The 20th Century began with the geometric rise of secularism and inattention to divine power and authority. World leaders were exerting so much power, and influence around the world and people started to see them as unique and indispensable forces to reckon with. The 20th century turned out to be the most violent ever in human history. It produced and groomed imperialism, authoritarianism, colonialism, terrorism, Wars, materialism, religious apathy and the institution of various new age movements that favored the human person as having absolute control over the universe.

Considering the growing mundanity in the world and the pitiable inattention to God’s omnipotence, Pope Pius XI, on December 11, 1925, promulgated the Feast of Christ the King in the Encyclical Quas Prima. Among other motivations for the promulgation the Pope notes:

…these manifold evils in the world were due to the fact that the majority of men had thrust Jesus Christ and his holy law out of their lives; that these had no place either in private affairs or in politics: and we said further, that as long as individuals and states refused to submit to the rule of our Savior, there would be no really hopeful prospect of a lasting peace among nations. Men must look for the peace of Christ in the Kingdom of Christ; and that We promised to do as far as lay in Our power. In the Kingdom of Christ, that is, it seemed to Us that peace could not be more effectually restored nor fixed upon a firmer basis than through the restoration of the Empire of Our Lord.

The celebration of Christ our Lord as the Universal King brings us to the point of deep reflection and appreciation of God’s might and authority which surpasses those of humans. It is an invitation to us to know that no king nor kingdom can endure apart from the kingship and kingdom of our Lord Jesus Christ.

Today we celebrate an unusual kingship that thrives on selfless service and exemplary humility. Most kings of this world were born in palaces adorned with precious ornaments but the king we are celebrating today was born among animals and in a manger (Luke 2:7). While the kings of this world lounge in cozy couches and sleep on adorable beds, Jesus Christ our Lord and King had nowhere to lay his head (Luke 9:58).  The kings of this world have subjects under their subjugated service, but our King came to serve his subjects (Matt.20:28).

The Second Reading today (Col.1:12-20) gives us a deeper idea of what our Lord and King accomplishes for us spiritually. According to St.Paul, God transferred us from the power (kingdom) of darkness to the kingdom of his beloved Son in whom we have redemption and forgiveness of sin.

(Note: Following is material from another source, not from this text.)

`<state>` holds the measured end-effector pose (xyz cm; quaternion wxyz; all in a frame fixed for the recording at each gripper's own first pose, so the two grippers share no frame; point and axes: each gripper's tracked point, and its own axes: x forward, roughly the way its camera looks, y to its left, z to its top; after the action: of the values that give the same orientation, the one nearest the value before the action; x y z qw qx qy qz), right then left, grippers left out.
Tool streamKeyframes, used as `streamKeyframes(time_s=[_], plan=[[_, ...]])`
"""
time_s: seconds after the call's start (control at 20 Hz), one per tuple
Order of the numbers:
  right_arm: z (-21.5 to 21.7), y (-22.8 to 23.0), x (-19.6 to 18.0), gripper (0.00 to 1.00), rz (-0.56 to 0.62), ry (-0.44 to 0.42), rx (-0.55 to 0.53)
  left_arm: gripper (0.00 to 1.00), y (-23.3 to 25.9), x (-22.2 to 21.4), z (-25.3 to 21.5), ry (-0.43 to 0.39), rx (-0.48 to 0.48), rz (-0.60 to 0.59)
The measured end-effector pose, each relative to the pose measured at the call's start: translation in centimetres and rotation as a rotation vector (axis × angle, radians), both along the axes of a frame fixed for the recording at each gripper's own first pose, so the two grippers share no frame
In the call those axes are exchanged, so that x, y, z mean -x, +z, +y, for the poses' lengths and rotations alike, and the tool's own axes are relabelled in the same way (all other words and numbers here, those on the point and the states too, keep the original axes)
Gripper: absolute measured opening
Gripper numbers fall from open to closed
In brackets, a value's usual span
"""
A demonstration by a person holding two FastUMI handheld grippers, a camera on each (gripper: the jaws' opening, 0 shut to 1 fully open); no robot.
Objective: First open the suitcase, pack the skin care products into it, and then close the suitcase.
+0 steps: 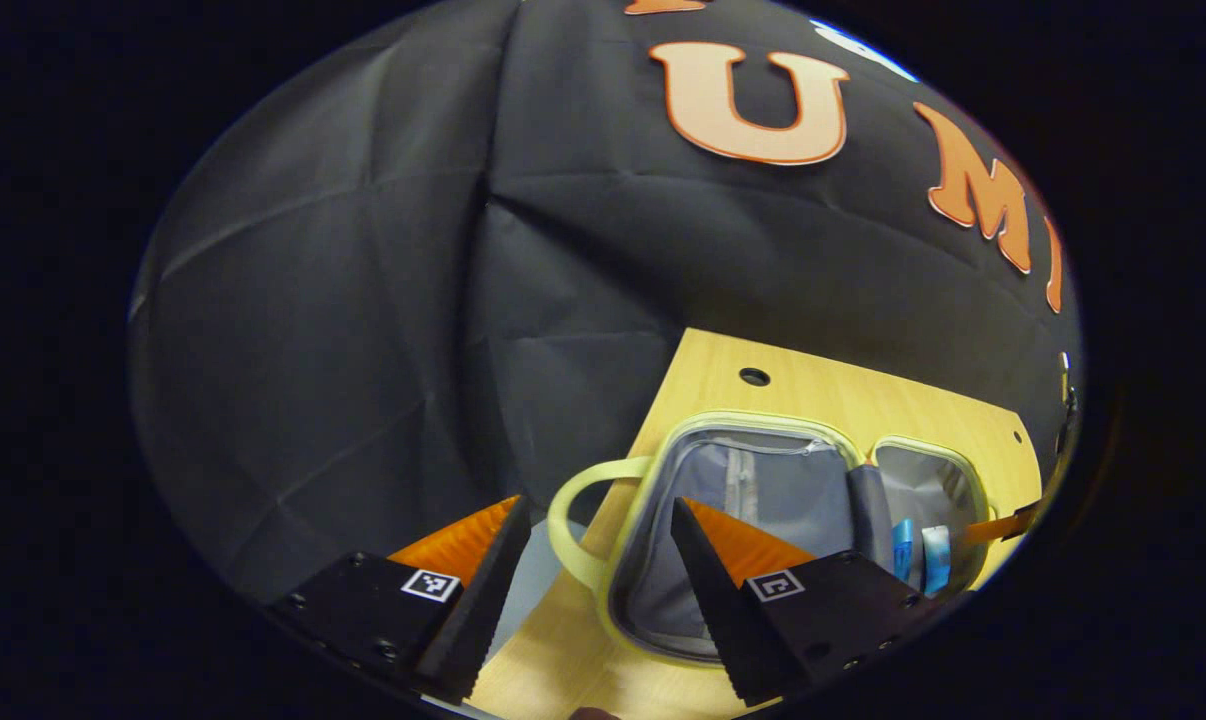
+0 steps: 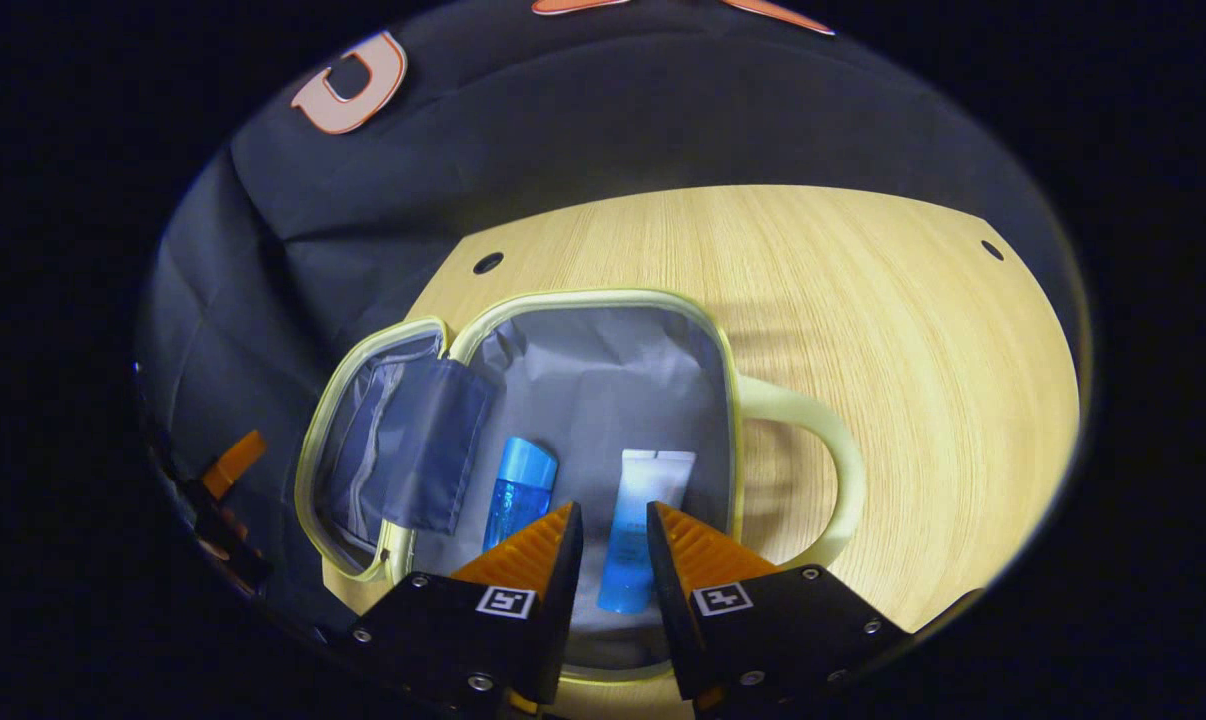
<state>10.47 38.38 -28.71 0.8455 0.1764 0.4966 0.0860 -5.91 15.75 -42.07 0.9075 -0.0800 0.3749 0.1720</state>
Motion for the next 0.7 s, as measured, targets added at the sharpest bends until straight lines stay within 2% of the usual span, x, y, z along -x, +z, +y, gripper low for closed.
streamKeyframes(time_s=[0.05,0.15,0.2,0.3,0.4,0.6,0.7], plan=[[-0.2,0.5,-0.2,0.45,-0.017,-0.009,0.0,0.89,-0.7,0.0,0.6,0.014,0.008,0.007],[-1.2,1.8,-0.5,0.55,-0.065,-0.027,0.005,0.88,-1.7,-0.1,1.6,0.045,0.041,0.014],[-1.7,2.5,-0.6,0.64,-0.089,-0.036,0.011,0.89,-2.3,0.0,2.1,0.058,0.061,0.022],[-2.9,4.0,-0.9,0.72,-0.138,-0.06,0.017,0.89,-3.4,-0.1,2.7,0.079,0.097,0.038],[-4.4,6.1,-0.8,0.78,-0.181,-0.09,0.021,0.93,-4.9,-0.3,3.0,0.094,0.126,0.054],[-7.2,9.2,-0.9,0.84,-0.254,-0.148,0.038,0.93,-8.0,-0.4,3.1,0.129,0.247,0.107],[-8.9,10.6,-0.7,0.84,-0.291,-0.167,0.07,0.93,-9.8,-0.9,3.7,0.157,0.269,0.123]])
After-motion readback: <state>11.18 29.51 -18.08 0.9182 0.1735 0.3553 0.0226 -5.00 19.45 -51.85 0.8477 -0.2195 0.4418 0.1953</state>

This statement discloses the highest point of the saving grace of our King. In fact, we cannot call him our King without this deliverance from the kingdom of darkness and transference into his marvelous light. He accomplished this for us in humility and obedience to the will of God the Father (Phil. 2: 6-8).

St. Paul tells us that our Lord and King is the firstborn of all creation. This statement further means that he is before all things, visible and invisible, whether thrones or dominions or principalities or powers are under him. It is for this reason that Zecharia (14:9) calls him the King of all the earth and Isaiah says that his kingship shall never end (9:7).

The executioners at Calvary did not understand the manner of King our Lord is. For this reason, they mockingly tell him to save himself as he saved others if he is the chosen one, the Christ of God, the King of the Jews. They were expecting an outward manifestation of power while he was spiritually delivering humanity from the kingdom of darkness into his kingdom of light. He achieves this through his suffering (Isaiah 53:3-7), death, and resurrection (1 Cor.15:20).

It will be fitting for us to be more personal at this point. Do you believe that our Lord Jesus Christ is the King of the Universe and the King of your life? We can give a suitable answer to this question only when we have figured out what or who is reigning in our lives.

In our world today, there are so many people who can do just anything to become wealthy, gain power or get some momentary satiation. Some of us have become slaves to the flesh, modern technology (social media), fellow human being and some habits. Are these ephemerals not kings and kingdoms in our lives? Check well before you proclaim Jesus the King of your life today!

As we match out today to proclaim Jesus as the King of Kings and the Lord of Lords, let us make sure that it is not merely a lip service (Matt. 15:8 see Isaiah 29:13). But a faith induced worship that would please him (John 4:24).

Have a great celebration of Christ the King and may he continue to reign in our lives throughout the coming week.